Teachers & Librarians

Penguin Young Readers

Author Access Sherri Smith

SHERRI L. SMITH has written several award-winning novels for young adults. Flygirl, her first novel with Putnam, won the California Book Award, was a YALSA Best Book for Young Adults, and has received over fifteen state award nominations. She lives in Los Angeles, CA.

You can learn more about Orleans here.

If you are interested in hosting an appearance by Sherri L. Smith at your school, library, or conference, please use the online request form, send an email to authorvisits[at]us.penguingroup.com with possible dates, your school name, location, details about the day, and your contact information.


Author Appearance Q&A with Sherri L. Smith

What can a school, library, or conference expect when you are making an appearance? What do you do differently with audiences of varying sizes, ages, and interests?

Expect to have fun.
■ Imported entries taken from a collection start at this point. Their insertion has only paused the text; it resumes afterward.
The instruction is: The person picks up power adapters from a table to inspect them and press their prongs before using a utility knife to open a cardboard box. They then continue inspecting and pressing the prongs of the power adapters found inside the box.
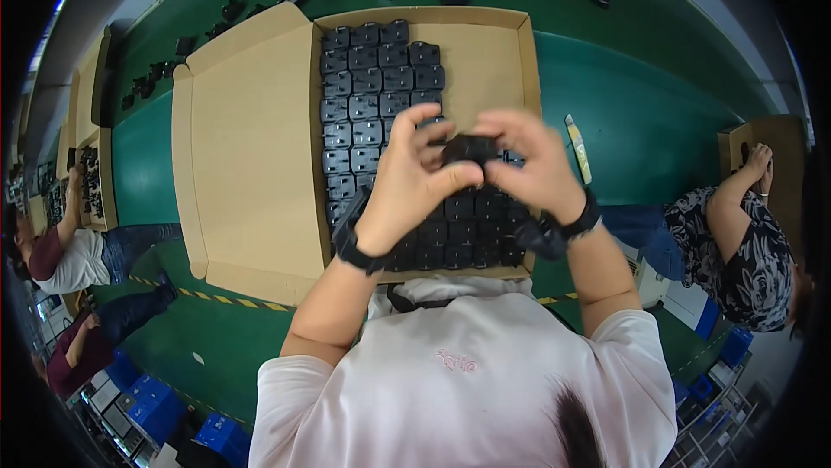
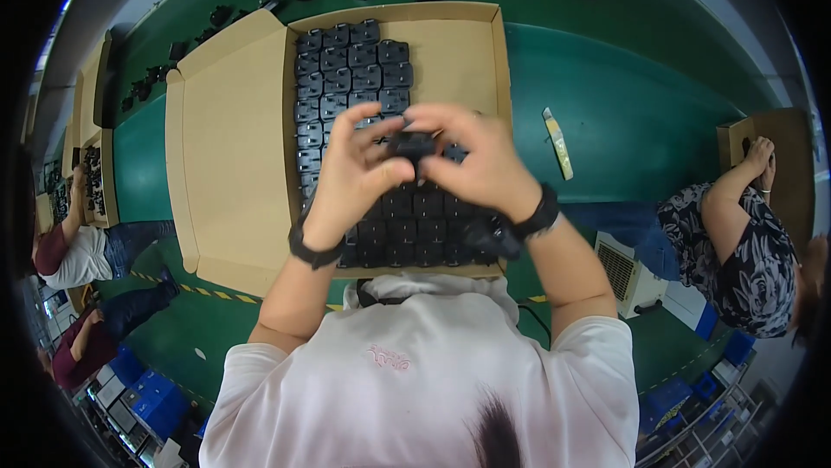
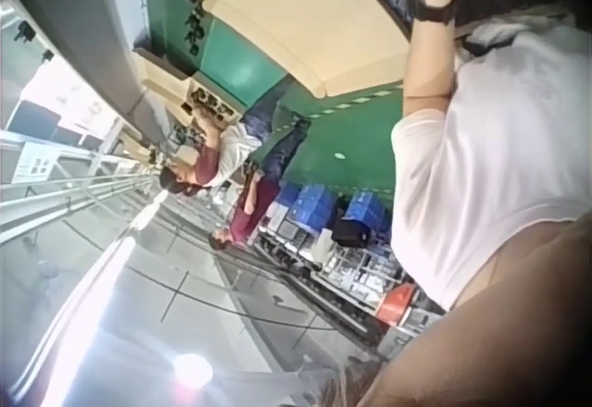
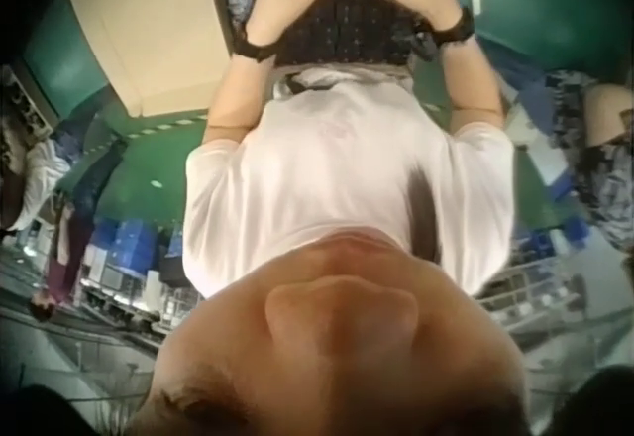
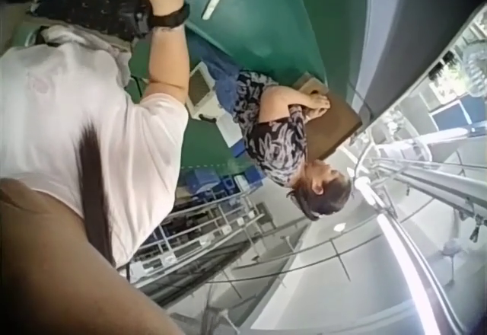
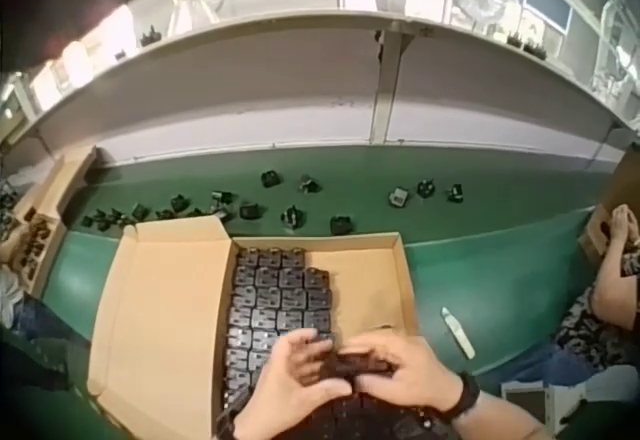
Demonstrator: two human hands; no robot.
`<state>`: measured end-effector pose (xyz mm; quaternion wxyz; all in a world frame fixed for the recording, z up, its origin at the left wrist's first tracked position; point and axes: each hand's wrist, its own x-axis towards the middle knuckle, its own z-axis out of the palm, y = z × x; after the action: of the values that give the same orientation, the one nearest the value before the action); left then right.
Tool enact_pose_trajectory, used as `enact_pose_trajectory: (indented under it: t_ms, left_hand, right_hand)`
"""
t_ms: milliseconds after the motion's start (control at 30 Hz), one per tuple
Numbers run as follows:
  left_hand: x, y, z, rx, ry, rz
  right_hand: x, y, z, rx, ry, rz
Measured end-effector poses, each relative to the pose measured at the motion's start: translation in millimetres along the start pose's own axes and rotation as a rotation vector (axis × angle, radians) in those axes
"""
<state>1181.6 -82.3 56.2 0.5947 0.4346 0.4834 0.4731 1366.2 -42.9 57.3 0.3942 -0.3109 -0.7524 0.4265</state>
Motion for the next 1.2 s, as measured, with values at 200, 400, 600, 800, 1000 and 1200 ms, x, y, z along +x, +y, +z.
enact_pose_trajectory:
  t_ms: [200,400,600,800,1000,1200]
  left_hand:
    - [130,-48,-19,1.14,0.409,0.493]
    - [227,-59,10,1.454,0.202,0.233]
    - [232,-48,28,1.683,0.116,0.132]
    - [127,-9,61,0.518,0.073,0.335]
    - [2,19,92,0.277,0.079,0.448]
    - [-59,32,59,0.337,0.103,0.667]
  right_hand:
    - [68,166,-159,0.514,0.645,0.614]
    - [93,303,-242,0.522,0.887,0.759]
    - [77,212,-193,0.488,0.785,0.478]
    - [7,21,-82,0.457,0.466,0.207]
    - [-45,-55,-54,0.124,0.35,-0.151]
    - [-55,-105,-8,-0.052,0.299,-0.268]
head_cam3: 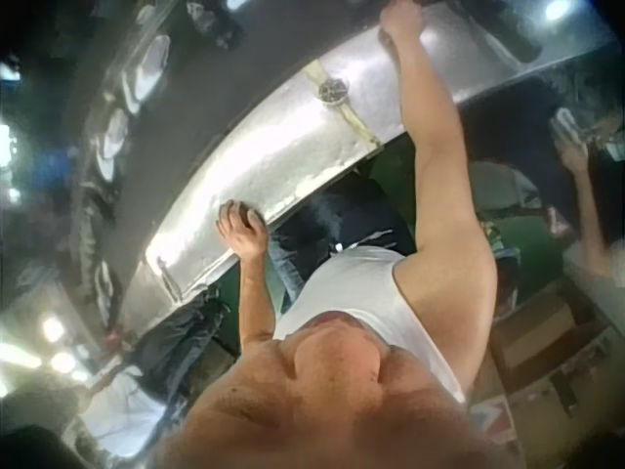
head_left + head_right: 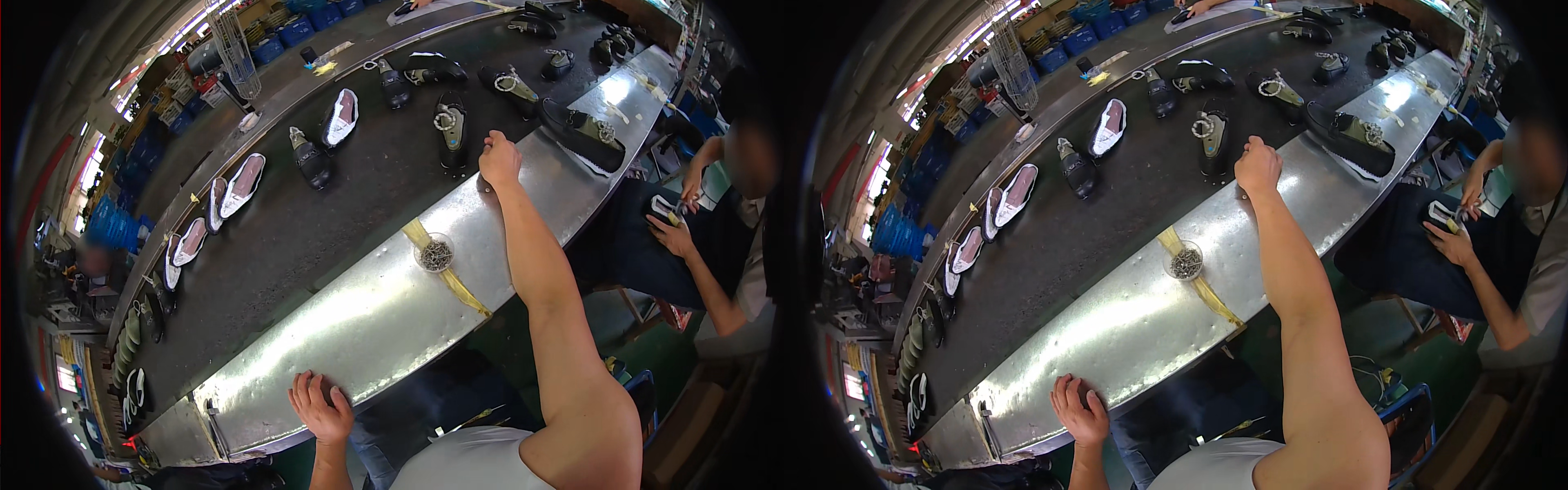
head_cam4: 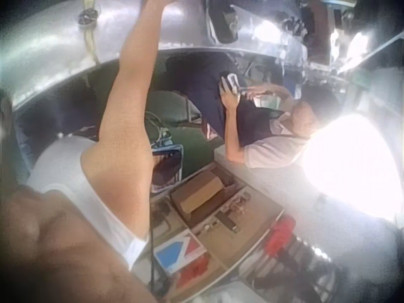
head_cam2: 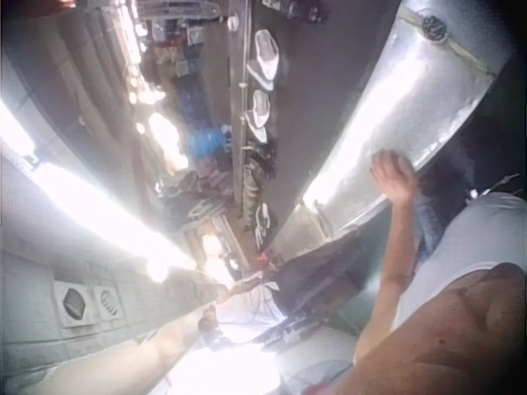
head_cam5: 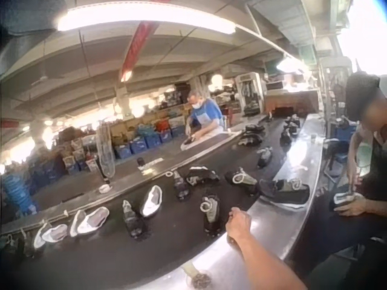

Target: Assembling and lasting shoes on a production line using lasting pliers to secure the upper.

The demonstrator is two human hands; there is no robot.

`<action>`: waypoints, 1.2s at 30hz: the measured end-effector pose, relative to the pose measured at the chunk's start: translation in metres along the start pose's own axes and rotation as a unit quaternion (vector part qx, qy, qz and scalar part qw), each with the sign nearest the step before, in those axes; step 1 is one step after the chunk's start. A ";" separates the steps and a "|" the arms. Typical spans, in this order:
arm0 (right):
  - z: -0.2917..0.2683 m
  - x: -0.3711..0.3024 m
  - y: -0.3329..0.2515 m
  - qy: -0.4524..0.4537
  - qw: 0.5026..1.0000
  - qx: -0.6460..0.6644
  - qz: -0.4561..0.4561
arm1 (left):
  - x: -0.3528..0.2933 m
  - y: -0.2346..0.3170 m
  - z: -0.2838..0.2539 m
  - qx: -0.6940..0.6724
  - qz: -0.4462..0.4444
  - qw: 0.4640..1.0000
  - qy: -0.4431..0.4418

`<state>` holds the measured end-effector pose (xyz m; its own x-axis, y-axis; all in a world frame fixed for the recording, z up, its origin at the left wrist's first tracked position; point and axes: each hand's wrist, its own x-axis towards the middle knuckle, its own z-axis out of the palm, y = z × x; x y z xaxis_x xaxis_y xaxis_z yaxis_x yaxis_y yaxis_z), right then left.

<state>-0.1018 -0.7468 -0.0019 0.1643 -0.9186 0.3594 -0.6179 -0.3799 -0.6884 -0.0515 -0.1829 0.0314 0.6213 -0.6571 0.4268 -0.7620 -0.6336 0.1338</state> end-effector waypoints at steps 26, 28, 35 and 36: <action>0.021 0.010 0.031 -0.037 0.998 -0.044 -0.033 | 0.178 -0.163 0.067 -0.180 -0.187 0.966 0.003; 0.011 0.015 0.038 -0.042 0.998 -0.037 -0.028 | 0.231 -0.200 0.106 -0.140 -0.171 0.975 0.025; 0.010 0.004 0.010 -0.054 0.996 -0.054 -0.051 | 0.393 -0.299 0.189 0.046 -0.169 0.982 0.068; 0.007 0.003 0.007 -0.074 0.993 -0.081 -0.052 | 0.412 -0.308 0.202 0.058 -0.183 0.977 0.087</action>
<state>-0.1004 -0.7530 -0.0095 0.3369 -0.8862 0.3182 -0.7057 -0.4613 -0.5378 0.4759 -0.3409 -0.0151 0.8007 -0.3038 0.5162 -0.4618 -0.8620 0.2090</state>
I love talking to other book lovers, so for me an appearance is like spending time with friends. While I have a "menu" of options as a jumping-off point, I tell every organization that I'm flexible and prefer to adapt my visit to their needs and curriculum. In a day, I usually do an assembly and four breakout sessions—anything from writing workshops to character design with paper and glue (an exercise from my days in animation). I've even spoken to high school seniors about choosing and applying for college. For large groups, I give a lively talk and Q&A. For smaller groups, grades 6 and up, we'll something more hands on. My favorite workshop is essentially story improv where we brainstorm and create a complete story outline on the fly. That sort of story structure workshop works best with older kids, grades six and up. However, if I find myself in a room full of seven-year-olds, I can adapt. With young students, I go for more Q&A and some hands-on crafts.

What makes your author appearances unique?

I tend to be very interactive. It's one of the reasons I prefer in-person visits over Skype. I like to get students involved and excited in the storytelling process. I also have an interesting background in entertainment—from movies to comic books to animation. Kids really light up and ask questions when they hear this, even the reluctant readers.

Do you enjoy making appearances for adult audiences? What do you do when presenting to adults?

Yes, I love to talk about writing with adults. Anyone over school age who turns out to hear an author speak is probably a writer waiting to be born. I love to encourage that spark. While I can give a straight book talk and discuss the origin of a story and my process, I also like to find out what the audience is interested in. Sometimes putting paper and glue in the hands of adults is as exciting as it is with the kids.

What can schools and libraries do to ensure a successful appearance?

The most helpful things for me are travel plans and a clear schedule at least two weeks before I arrive, so I can be prepared. Bathroom breaks and snacks are always welcome, as is a handy bottle of water or cup of tea! If I'm speaking to a school, I also like to have an idea of what else is going on with the students—there's nothing more difficult than speaking at a school that's about to go on vacation. Neither the teachers nor the students are interested at that point, and I don't blame them! If I know that in advance, I will plan a hands-on project to keep them actively engaged.

Do you enjoy traveling to other parts of the country for appearances?

Absolutely. My childhood was one long road trip and travel is in my blood. Talking about books once I get there makes it all the more fun.

Do you ever make appearances at more than one school in an area? Could schools and libraries from one area join together to bring you to their institution?

Of course, I encourage it! One of my best school visits was a weeklong trip to Florida for Teen Read Week. Ten schools in two districts in five days—what could be better?

What do you hope your audience will come away with from your presentation?

I hope that I can inspire people to sit down and write. If they are already writing, I will give encouragement and tools to achieve their goals. If they aren't interested in writing or reading, by the time I'm done, they will be. I have such a passion for my work, I hope to spread the joy.

What was your favorite/most interesting/most memorable [choose one] appearance experience?

I had a very long day of appearances in the Washington, D.C. area a couple of years ago. The morning started at a small school for teen mothers. From there, I visited a middle school book fair, a private girls' school, and ended the day in a homeless shelter speaking to kids and their parents. The day was a whirlwind that really ran the gamut of haves and have-nots from all walks of life. But what moved me the most were the adults at the shelter—one who wanted advice on a writing career, and one who was ashamed to even consider writing because, in her mind, she had never done anything or been anywhere. Suddenly, her daughter called her on it in front of me, and asked if I'd sign a book for her mom. That poor woman was so embarrassed! But everyone has a story and they all have the right to tell it. I know writing can seem like a luxury when you are living hand to mouth, and reading is difficult when you have children and no roof over your head. But, somewhere in the middle of our conversation, she remembered her stories. She had been somewhere after all. The memory made her laugh. She sounded like schoolgirl a thousand miles away from her worries. At the end of the visit, she took a book to read (and yes, I signed it!). I will never forget her.